* [EXERCISE AIM] Review the material line by line. Identify and copy every line that contains the string "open".
─── DATA PROVIDED ───
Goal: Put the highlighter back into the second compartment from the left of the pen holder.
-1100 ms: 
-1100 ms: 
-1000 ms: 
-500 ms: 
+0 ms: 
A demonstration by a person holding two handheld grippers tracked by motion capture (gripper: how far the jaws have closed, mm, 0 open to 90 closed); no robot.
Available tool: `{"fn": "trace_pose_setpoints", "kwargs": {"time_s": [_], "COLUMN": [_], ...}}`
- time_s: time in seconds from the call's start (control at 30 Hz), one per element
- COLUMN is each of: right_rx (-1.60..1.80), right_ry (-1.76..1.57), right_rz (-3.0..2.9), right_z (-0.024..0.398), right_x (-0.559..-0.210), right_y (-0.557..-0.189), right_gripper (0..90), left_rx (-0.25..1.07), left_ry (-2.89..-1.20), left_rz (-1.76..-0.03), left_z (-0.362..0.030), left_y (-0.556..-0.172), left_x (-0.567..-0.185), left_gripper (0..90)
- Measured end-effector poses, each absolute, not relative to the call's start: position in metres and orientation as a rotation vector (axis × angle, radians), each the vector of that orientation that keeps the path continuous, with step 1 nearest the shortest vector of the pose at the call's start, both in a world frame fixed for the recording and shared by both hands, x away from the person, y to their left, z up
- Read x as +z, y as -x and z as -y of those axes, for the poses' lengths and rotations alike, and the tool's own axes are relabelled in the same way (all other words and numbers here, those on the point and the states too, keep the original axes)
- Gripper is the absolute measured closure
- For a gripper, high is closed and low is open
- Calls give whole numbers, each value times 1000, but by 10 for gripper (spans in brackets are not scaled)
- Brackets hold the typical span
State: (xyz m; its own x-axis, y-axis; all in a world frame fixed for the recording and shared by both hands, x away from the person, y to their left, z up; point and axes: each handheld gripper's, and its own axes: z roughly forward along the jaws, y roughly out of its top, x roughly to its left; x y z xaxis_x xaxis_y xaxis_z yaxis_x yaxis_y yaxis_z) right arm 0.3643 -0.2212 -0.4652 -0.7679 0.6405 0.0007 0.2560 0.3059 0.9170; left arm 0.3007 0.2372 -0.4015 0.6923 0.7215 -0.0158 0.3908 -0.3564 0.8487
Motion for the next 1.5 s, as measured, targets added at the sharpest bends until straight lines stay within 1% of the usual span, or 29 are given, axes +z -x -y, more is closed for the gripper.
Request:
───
* [RESPONSE]
A demonstration by a person holding two handheld grippers tracked by motion capture (gripper: how far the jaws have closed, mm, 0 open to 90 closed); no robot.
- For a gripper, high is closed and low is open

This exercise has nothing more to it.